As some of you might know, I’ve read all the Twilight books. I don’t consider myself an avid fan, but I have read them all, and I believe there are some pretty entertaining bits to be found within them. I also have often said that, as opposed to the norm, the Twilight series would probably work better as a film series than a book series. Tonight, I have taken a step further into believing that very theory.

After Bella Swan (Kristen Stewart) moves away from her mom in the big city of Phoenix, Arizona to the small town of Forks, Washington with her dad, Charlie (Billy Burke), she doesn’t think anything will ever get better for her. She’s clumsy, and she hates the cold and the rain, so of course Forks, a town laden with constant rain and chill, would be ideal for her, right? But then she meets Edward Cullen (Robert Pattinson), a mysterious young man at her high school who seems to loath the very sight of her upon their first meeting. But as they start to know each other, they start to get closer. And when Jacob Black (Taylor Lautner) entices her curiosity over the true nature of the Cullens, Bella starts on a journey to discover the truth about the family… that they’re vampires (though they feed off animals instead). But this cannot stop the true love. Oh no! It must prevail… even after a dangerous Tracker vampire by the name of James (Cam Gigandet) shows up and will stop at nothing to get Bella all to himself.

So first let me talk about the movie as an adaptation. I’ve been reading a lot of things about how this movie is so different from the book and how you shouldn’t go in to this film expecting it to be anything like the reading experience. Did we see the same film? Seriously, the movie was pretty dead on with the book. Sure, there were a few new scenes, a couple cut scenes, and other things like that, but every major scene was there, every major character was there, and basically every important element of the book was counted for. There was even dialogue taken straight from the book, and a voice-over narration very much like Bella’s first-person narration in the book (in fact, some of it is directly from her narration in the book).
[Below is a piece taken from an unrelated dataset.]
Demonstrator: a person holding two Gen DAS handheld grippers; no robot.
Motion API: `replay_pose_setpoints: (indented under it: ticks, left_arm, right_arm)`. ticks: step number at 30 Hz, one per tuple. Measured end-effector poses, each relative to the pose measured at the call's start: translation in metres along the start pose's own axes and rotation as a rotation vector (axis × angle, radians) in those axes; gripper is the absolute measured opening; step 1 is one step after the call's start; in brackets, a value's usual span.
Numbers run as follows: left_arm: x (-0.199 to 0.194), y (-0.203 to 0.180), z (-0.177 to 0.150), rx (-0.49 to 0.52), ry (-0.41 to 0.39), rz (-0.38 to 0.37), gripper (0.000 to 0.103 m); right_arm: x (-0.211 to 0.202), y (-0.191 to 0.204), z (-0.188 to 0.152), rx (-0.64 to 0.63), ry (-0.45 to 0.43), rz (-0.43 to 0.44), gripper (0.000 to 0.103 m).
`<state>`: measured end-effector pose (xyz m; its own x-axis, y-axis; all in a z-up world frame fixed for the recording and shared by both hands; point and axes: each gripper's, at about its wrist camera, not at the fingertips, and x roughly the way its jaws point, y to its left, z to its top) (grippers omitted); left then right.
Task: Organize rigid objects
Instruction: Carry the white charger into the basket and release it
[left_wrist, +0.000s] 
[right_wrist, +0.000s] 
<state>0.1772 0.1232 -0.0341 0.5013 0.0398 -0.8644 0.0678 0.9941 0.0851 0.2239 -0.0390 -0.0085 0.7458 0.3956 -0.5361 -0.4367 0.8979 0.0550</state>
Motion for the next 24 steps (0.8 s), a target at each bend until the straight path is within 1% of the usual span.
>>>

The casting was pretty much perfect, specifically the Cullen family, even more specifically Alice and Emmett. They were pretty much dead on with my imagination. The others worked really well, too. The only complaints I have in casting were Bella and Jacob, and only moreso the latter. And it’s not because the acting was bad. In fact, I thought Taylor Lautner acted it just fine. But in the book, Jacob was this massive hulk of a guy, nearly twice Bella’s size (something more like Emmett). And even if he were thin in the first book and got huge later, I have no idea how they're going to pull that off with this guy in the next couple films. But besides his looks, he was good. And my Bella complaint was moreso on how she acted the character, which is probably more of a director complaint than an actress complaint. The Bella in the book is much funnier, wittier, and sharp. The Bella in the movie is so freakin serious and overdramatic all the time. She so totally doesn’t become whiny, serious, and overdramatic until book two. Oh, and one more complaint when it came to characters… what the heck was up with Carlisle’s super-thick white makeup upon his introduction? It got better later, but damn… that was some hardcore thickness right there.

To get into a few more of the movie workings, I had a few issues with logistics in things they did in changing/adding stuff. First of all, they made it the middle of March at the beginning of the movie, as opposed to the book when I believe it’s closer to January. This doesn’t seem like that big of a deal… until you get to the parking lot wreck scene when the whole place is icy. Granted, I don’t live in Washington, but will the ground really be covered in ice in March/April? Another thing is that Edward is so overprotective of Bella, mostly because of how clumsy she is. So why on Earth would he take her to the top of an incredibly tall tree and then let her loose to climb it on her own (much less Bella actually be willing to do so)? That just seemed incredibly out of character for the both of them.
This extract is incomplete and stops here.